## Directions
The data must be given again exactly as written, with all images omitted.

## Supplied information
+-------+

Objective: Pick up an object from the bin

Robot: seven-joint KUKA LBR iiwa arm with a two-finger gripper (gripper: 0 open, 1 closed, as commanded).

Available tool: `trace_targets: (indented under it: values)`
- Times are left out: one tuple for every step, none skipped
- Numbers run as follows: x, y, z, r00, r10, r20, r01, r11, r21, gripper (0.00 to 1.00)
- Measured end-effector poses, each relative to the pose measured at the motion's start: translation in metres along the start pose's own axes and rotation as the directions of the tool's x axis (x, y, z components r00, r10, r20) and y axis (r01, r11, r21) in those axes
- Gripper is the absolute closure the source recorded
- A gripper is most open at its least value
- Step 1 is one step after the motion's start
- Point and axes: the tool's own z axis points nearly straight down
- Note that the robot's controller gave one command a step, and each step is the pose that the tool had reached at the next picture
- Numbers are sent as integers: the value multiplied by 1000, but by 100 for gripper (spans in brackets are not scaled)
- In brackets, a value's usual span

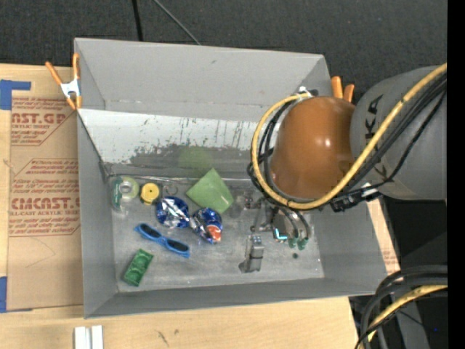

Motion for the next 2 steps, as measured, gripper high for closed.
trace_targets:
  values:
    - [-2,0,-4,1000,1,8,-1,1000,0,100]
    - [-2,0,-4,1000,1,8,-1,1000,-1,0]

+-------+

## Your response
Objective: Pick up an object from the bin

Robot: seven-joint KUKA LBR iiwa arm with a two-finger gripper (gripper: 0 open, 1 closed, as commanded).

Available tool: `trace_targets: (indented under it: values)`
- Times are left out: one tuple for every step, none skipped
- Numbers run as follows: x, y, z, r00, r10, r20, r01, r11, r21, gripper (0.00 to 1.00)
- Measured end-effector poses, each relative to the pose measured at the motion's start: translation in metres along the start pose's own axes and rotation as the directions of the tool's x axis (x, y, z components r00, r10, r20) and y axis (r01, r11, r21) in those axes
- Gripper is the absolute closure the source recorded
- A gripper is most open at its least value
- Step 1 is one step after the motion's start
- Point and axes: the tool's own z axis points nearly straight down
- Note that the robot's controller gave one command a step, and each step is the pose that the tool had reached at the next picture
- Numbers are sent as integers: the value multiplied by 1000, but by 100 for gripper (spans in brackets are not scaled)
- In brackets, a value's usual span


Motion for the next 2 steps, as measured, gripper high for closed.
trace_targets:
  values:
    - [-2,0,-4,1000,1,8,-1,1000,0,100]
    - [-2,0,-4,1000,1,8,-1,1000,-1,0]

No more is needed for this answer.